Brief ->
Search the listing for the word "black" and copy every line where it turns up.
____________
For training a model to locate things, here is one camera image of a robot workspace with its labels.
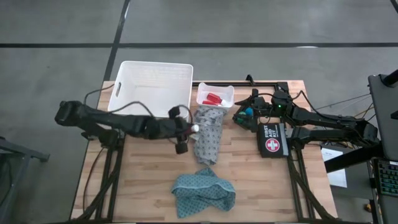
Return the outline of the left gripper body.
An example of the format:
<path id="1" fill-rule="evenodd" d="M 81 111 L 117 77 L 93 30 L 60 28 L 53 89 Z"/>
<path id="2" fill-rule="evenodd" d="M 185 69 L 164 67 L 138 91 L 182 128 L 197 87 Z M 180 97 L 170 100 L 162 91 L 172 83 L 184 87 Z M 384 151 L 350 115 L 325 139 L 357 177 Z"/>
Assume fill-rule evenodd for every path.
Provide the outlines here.
<path id="1" fill-rule="evenodd" d="M 180 107 L 174 106 L 169 110 L 169 117 L 157 120 L 159 133 L 159 139 L 176 139 L 175 151 L 177 154 L 184 154 L 188 151 L 187 131 L 189 128 L 188 123 L 180 117 Z"/>

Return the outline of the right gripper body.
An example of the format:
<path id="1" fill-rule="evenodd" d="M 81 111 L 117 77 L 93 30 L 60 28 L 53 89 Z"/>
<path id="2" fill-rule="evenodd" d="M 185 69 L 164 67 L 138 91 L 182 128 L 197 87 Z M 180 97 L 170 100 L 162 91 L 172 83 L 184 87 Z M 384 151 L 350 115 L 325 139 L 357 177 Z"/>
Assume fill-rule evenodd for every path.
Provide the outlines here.
<path id="1" fill-rule="evenodd" d="M 252 89 L 251 106 L 254 116 L 260 124 L 267 124 L 271 120 L 272 106 L 264 99 L 264 95 L 267 93 L 262 94 L 258 89 Z"/>

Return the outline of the grey star-patterned cloth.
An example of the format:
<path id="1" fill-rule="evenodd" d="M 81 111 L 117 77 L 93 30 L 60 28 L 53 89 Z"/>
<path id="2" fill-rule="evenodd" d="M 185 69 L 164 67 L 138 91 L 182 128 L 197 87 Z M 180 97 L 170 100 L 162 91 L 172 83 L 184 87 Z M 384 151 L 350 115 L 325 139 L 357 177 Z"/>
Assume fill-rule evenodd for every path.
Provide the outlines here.
<path id="1" fill-rule="evenodd" d="M 200 106 L 194 113 L 199 132 L 194 137 L 193 150 L 198 163 L 208 166 L 217 163 L 225 115 L 225 109 L 207 106 Z"/>

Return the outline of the teal star-patterned cloth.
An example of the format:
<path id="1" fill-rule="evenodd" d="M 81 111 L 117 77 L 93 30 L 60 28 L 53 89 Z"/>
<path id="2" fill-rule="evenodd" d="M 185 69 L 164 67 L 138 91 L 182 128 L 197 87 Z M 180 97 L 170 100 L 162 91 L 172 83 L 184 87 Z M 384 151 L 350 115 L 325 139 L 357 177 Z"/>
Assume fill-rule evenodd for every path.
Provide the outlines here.
<path id="1" fill-rule="evenodd" d="M 228 212 L 235 206 L 236 191 L 231 182 L 219 178 L 209 167 L 194 174 L 182 174 L 171 193 L 176 199 L 178 218 L 187 218 L 208 207 Z"/>

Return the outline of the small white plastic tray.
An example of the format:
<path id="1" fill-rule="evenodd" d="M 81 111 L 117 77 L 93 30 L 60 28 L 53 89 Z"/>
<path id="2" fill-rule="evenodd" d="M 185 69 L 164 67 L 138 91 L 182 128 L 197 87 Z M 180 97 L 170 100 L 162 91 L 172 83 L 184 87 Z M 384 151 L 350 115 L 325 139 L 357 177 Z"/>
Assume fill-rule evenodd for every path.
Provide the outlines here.
<path id="1" fill-rule="evenodd" d="M 218 101 L 212 105 L 204 103 L 204 101 L 210 101 L 208 95 L 215 96 Z M 234 104 L 234 87 L 231 85 L 216 86 L 201 82 L 197 90 L 197 103 L 200 106 L 220 107 L 229 110 Z"/>

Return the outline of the black first aid kit pouch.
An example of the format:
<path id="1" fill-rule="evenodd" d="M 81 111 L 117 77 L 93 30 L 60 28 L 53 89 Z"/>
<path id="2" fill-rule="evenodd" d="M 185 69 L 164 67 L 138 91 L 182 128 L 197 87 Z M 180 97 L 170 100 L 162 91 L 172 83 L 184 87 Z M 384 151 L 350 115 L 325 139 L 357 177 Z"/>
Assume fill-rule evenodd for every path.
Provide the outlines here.
<path id="1" fill-rule="evenodd" d="M 256 137 L 262 158 L 282 158 L 289 155 L 283 123 L 259 124 Z"/>

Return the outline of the white plastic basket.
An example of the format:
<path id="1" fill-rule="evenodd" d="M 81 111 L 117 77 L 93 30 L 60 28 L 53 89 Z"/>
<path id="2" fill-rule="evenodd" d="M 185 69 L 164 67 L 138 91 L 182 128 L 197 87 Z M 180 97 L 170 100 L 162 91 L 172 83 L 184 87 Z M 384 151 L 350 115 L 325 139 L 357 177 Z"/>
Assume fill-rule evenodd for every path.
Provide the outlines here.
<path id="1" fill-rule="evenodd" d="M 174 106 L 190 106 L 190 64 L 124 61 L 118 71 L 108 110 L 123 115 L 167 118 Z"/>

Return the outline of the white paper sheet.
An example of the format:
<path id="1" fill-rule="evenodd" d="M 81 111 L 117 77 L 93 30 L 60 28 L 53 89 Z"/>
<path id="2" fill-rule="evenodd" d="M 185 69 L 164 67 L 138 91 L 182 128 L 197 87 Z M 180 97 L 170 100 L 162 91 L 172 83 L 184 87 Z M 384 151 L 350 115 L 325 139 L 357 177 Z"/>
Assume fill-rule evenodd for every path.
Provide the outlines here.
<path id="1" fill-rule="evenodd" d="M 343 155 L 341 151 L 336 151 L 328 148 L 321 148 L 323 161 L 329 161 L 335 157 Z M 335 187 L 347 188 L 346 172 L 345 169 L 340 169 L 334 172 L 327 173 L 330 185 Z"/>

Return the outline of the black beam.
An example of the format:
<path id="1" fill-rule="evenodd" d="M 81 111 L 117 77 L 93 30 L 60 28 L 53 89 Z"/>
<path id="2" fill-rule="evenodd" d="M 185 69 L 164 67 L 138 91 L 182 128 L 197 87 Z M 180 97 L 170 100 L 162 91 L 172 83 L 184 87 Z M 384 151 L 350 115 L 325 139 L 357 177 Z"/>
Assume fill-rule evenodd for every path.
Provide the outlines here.
<path id="1" fill-rule="evenodd" d="M 370 161 L 373 158 L 384 157 L 382 143 L 375 146 L 362 147 L 355 149 L 346 154 L 342 154 L 338 157 L 334 157 L 324 162 L 326 172 L 334 172 L 337 170 L 345 169 L 347 167 L 354 166 L 356 164 Z"/>

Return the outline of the dark grey panel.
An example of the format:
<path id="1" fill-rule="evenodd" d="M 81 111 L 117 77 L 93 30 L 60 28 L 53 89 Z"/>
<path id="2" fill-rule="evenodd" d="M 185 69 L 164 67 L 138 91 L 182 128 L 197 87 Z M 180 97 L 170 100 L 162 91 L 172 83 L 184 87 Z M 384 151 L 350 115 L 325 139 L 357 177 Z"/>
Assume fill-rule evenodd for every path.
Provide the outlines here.
<path id="1" fill-rule="evenodd" d="M 384 157 L 398 161 L 398 85 L 385 86 L 382 74 L 368 77 L 369 90 L 373 99 L 376 119 L 381 135 Z"/>

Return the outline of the black pole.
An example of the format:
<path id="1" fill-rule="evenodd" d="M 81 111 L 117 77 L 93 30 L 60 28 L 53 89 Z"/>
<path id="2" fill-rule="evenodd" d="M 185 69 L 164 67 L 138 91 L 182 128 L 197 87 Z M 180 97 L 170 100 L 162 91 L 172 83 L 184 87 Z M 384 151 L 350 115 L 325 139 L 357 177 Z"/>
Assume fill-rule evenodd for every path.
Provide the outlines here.
<path id="1" fill-rule="evenodd" d="M 398 85 L 398 69 L 389 75 L 382 75 L 381 81 L 385 86 L 394 88 Z"/>

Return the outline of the backlit keyboard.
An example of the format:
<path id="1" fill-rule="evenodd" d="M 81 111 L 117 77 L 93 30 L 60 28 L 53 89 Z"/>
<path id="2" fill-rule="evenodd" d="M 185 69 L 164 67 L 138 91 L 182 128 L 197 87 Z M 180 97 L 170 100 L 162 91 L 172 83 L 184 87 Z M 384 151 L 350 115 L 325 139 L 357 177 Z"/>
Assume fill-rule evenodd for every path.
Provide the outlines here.
<path id="1" fill-rule="evenodd" d="M 373 162 L 377 191 L 382 195 L 398 197 L 398 162 L 382 159 Z"/>

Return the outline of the dark metal stand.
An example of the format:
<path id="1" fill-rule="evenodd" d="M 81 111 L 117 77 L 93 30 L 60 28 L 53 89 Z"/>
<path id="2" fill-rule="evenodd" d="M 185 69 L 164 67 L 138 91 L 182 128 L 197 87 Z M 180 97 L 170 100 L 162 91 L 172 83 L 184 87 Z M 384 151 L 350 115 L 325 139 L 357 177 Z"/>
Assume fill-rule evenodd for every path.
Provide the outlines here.
<path id="1" fill-rule="evenodd" d="M 0 224 L 7 224 L 29 161 L 47 162 L 50 155 L 14 144 L 0 136 Z"/>

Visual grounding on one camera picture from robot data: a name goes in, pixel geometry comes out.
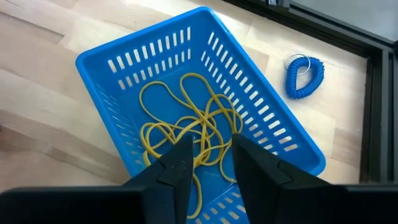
____________
Reply to the exercise ->
Return the outline of the black first aid kit pouch.
Return the outline of the black beam.
Return the outline of the black pole.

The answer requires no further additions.